Благодаря визиту президента юбилей Алисы Фрейндлих превратился в торжества высокополитичные. Правда, об актрисе мы не узнали ничего нового, зато о президенте – много чего. Он и шампанское открывать умеет, и принципами не поступается (не стал выписывать Варваре, дочери Фрейндлих, справочку, разрешающую после шампанского садиться за руль), и много чего еще. Всенародная любовь не в счет – отныне Фрейндлих, надо думать, положено считать лучшей и талантливейшей актрисой нашей постсоциалистической эпохи.
Но у «круглой даты» Алисы Фрейндлих имеются и вполне театральные, то есть неодноразовые, последствия: в дни юбилея Фрейндлих решила вновь выйти на сцену Театра имени Ленсовета.
Те, кому посчастливилось видеть ее во всех ролях, и те, кто только может представить себе это по единственной книге об Алисе Фрейндлих, написанной в 80-е годы Евгением Калмановским, придут в этот театральный зал и – удивятся ее выбору. Для юбилейного бенефиса актриса выбрала пьесу страшно модного нынче драматурга Эрика-Эммануила Шмитта «Оскар и розовая дама».
Говорят, выбор принадлежит режиссеру Владиславу Пази, который на протяжении восьми лет (с тех пор как стал художественным руководителем Театра имени Ленсовета) уговаривал актрису, предлагая ей разные варианты для совместной работы. Фрейндлих согласилась на монопьесу, в меру сентиментальную мелодраму про десятилетнего мальчика, умирающего от рака в больнице и по совету навещающей его некоей розовой дамы сочиняющего письма Богу.
Выбор, согласитесь, странный. Пази ставил спектакль о «коллапсе» времени, который переживает умирающий человек: его предсмертные дни способны вместить в себя всю прожитую в прошлом или не прожитую в будущем жизнь. Так, казалось бы, хотел режиссер. Фрейндлих же, как актриса непослушная, играет этот спектакль совсем даже про другое, по-своему: думаю, что любой человек, занимающийся творчеством, услышит ее удивительный голос и поймет истинный смысл этой театральной игры. Она играет свой спектакль про божественное вдохновение, которое снисходит на нас по непонятным законам, которого тщетно ищут многие, но приходит оно лишь к немногим избранным счастливцам; ждать его тяжелый труд, но уж если хватает терпения, то слова сами собой превращаются в поэзию, звуки – в музыку, движения – в танец. А текст – в мизансцену.

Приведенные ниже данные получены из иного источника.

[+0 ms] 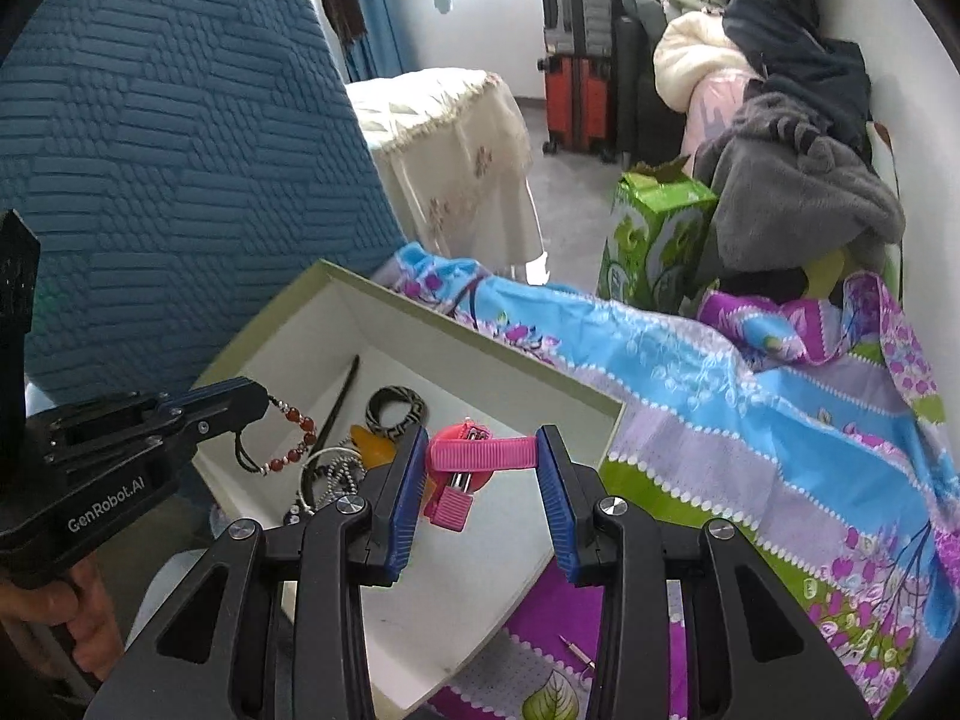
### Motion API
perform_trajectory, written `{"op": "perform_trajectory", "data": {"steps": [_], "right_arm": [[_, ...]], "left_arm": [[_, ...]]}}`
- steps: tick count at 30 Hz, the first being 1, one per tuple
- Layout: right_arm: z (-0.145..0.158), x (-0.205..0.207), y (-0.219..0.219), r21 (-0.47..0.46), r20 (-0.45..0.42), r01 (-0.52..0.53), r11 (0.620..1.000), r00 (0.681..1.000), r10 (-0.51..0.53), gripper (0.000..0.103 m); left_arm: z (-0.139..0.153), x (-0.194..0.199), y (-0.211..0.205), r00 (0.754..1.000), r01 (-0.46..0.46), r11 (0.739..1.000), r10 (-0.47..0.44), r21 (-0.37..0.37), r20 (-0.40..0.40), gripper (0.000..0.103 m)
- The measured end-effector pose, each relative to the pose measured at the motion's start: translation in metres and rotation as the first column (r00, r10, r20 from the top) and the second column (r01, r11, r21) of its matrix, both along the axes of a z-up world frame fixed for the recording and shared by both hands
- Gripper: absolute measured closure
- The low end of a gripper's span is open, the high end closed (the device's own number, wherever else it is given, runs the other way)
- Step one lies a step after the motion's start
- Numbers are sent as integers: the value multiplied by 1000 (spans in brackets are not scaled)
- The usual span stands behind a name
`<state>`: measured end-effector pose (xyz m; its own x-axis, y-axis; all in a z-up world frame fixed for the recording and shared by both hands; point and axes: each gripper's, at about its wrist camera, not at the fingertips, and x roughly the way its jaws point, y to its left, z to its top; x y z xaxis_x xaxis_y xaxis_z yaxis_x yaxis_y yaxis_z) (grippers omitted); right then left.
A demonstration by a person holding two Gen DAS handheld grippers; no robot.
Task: Organize jewelry
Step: 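Lift and carry the bracelet and pink tag over the white box, then open both grippers to release the bracelet and pink tag into the box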
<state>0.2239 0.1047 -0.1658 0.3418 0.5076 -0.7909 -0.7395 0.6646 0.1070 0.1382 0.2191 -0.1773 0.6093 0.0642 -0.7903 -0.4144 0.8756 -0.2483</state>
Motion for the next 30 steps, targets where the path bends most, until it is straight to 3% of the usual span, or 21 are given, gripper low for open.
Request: {"op": "perform_trajectory", "data": {"steps": [10,12,14,15,17,19,26,30], "right_arm": [[-9,5,3,-19,-22,5,1000,1000,-5,68],[-6,6,2,-16,-21,6,1000,1000,-7,61],[-3,6,0,-5,-16,9,1000,1000,-9,60],[-1,6,-1,-3,-14,12,1000,1000,-12,58],[4,5,-4,7,-11,21,1000,1000,-21,56],[10,4,-8,16,-4,28,999,1000,-28,53],[55,-2,-30,96,61,53,994,996,-59,39],[82,-8,-45,126,120,65,990,990,-81,38]], "left_arm": [[-3,5,1,1000,15,1000,-15,12,-21,100],[-1,6,0,1000,13,1000,-13,15,-26,100],[1,5,0,999,14,1000,-13,11,-35,99],[2,5,0,999,10,1000,-10,13,-37,91],[8,1,-1,1000,-6,1000,6,23,-26,60],[18,-5,-2,1000,-20,999,20,38,8,49],[57,-15,-14,998,-16,996,11,83,65,36],[90,-27,-27,989,-23,993,7,112,146,30]]}}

Фрейндлих выходит на сцену и разговаривает вовсе не с умирающим мальчиком и даже не сама с собой, а с незримым духом театра, с которым они давно знакомы и который общается с ней на таинственном, понятном лишь им одним языке. Неуловимое движение – и тот, кто видел, поймет, из какого спектакля эта нежная цитата, резкий жест – а это про какой-то давнишний скандал, да и не важно уже по какому поводу, взгляд за кулисы – мимолетное воспоминание: на этом месте стоял ее лучший режиссер, ее любимый Владимиров, и что-то подсказывал по ходу дела. А слова этой пьесы, ну что слова, какое они имеют значение, Фрейндлих играет помимо слов, поверх их смысла и даже наперекор им: про свою счастливую жизнь на этой театральной сцене.